◆ What needs to be done: The answer should be an exact repeat of the stretch of material below from the line containing "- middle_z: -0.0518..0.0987" through the line containing "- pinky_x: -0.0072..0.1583".

• • • • •

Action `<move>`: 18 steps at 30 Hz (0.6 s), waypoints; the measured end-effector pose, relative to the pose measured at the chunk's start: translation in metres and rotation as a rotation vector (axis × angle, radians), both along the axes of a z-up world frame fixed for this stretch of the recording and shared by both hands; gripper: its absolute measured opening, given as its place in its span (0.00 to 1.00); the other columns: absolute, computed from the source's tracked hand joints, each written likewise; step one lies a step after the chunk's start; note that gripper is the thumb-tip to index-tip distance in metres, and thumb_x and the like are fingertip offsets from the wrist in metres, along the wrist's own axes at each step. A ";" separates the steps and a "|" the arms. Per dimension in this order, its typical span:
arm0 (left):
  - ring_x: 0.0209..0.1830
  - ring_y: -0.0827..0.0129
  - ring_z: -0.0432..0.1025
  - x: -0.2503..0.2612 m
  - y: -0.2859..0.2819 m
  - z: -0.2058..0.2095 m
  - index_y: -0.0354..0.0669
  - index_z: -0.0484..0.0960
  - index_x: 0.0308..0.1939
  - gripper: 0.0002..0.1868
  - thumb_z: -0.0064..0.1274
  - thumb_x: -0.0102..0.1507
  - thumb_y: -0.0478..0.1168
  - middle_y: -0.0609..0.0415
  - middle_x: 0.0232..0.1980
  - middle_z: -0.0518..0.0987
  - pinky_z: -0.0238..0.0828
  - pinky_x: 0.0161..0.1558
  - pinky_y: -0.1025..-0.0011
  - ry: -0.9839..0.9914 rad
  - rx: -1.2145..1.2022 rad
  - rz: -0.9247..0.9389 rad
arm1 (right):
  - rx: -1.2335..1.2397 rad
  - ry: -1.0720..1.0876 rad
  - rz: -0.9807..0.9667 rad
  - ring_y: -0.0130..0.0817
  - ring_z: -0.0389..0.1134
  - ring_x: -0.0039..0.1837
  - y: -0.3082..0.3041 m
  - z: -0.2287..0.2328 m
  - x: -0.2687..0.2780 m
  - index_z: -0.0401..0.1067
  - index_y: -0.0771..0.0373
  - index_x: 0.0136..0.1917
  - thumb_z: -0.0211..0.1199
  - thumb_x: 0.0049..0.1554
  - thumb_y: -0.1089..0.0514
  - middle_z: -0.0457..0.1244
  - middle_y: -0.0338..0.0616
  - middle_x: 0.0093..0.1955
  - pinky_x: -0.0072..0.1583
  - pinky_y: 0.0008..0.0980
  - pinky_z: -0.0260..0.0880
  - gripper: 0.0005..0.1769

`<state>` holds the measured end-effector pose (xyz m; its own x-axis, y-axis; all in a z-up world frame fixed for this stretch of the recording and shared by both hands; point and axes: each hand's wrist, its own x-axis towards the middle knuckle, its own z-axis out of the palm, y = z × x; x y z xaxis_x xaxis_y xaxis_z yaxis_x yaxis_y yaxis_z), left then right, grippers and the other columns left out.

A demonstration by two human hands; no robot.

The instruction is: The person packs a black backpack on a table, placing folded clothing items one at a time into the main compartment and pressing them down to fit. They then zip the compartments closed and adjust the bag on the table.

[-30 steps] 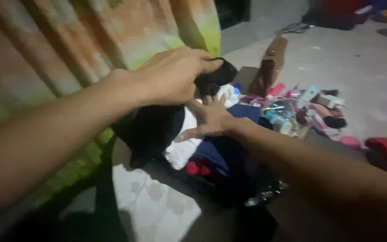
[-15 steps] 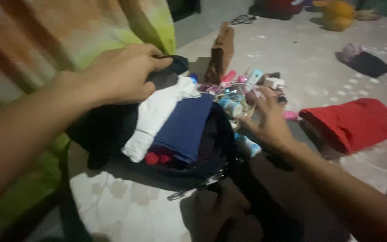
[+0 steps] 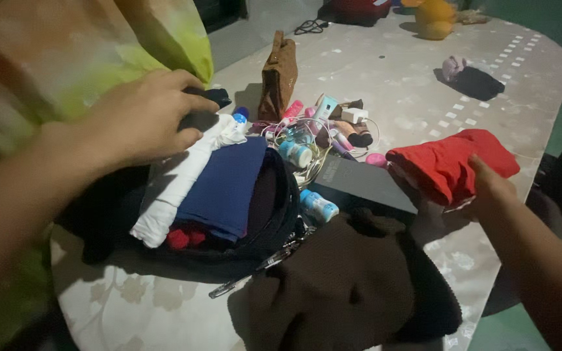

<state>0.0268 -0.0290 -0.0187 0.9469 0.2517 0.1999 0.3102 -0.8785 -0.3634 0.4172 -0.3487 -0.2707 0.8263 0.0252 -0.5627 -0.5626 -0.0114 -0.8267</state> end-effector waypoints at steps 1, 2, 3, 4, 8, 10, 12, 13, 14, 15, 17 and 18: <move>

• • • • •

◆ Solution to this problem:
  - middle_z: -0.0518..0.0987
  - pinky_z: -0.0238..0.0828
  - pinky_x: 0.0161..0.1558
  - pinky_y: -0.1025..-0.0011
  - ry: -0.9839..0.9914 rad
  - rx: -1.2145..1.2022 rad
  - rz: -0.9247..0.9389 rad
arm1 (right):
  - rx: -1.2335..1.2397 rad
  - ry: -1.0720..1.0876 rad
  - rz: -0.9807..0.9667 rad
  - ring_y: -0.0130..0.0817
  - ring_z: -0.0389..0.1134
  - ring_x: -0.0039..0.1837
  - y: -0.3082..0.3041 m
  - z: -0.2287..0.2328 m
  - x: -0.2687..0.2780 m
  - index_z: -0.0401..0.1067
  - index_y: -0.0771..0.0373
  - index_x: 0.0136..0.1917
  - thumb_z: -0.0211..0.1199
  - thumb_x: 0.0049..0.1554
  - thumb_y: -0.1089..0.0514
  - middle_z: -0.0457..0.1244
  - middle_y: -0.0338..0.0616
  - middle_x: 0.0093..0.1955
  - pinky_x: -0.0072..0.1583

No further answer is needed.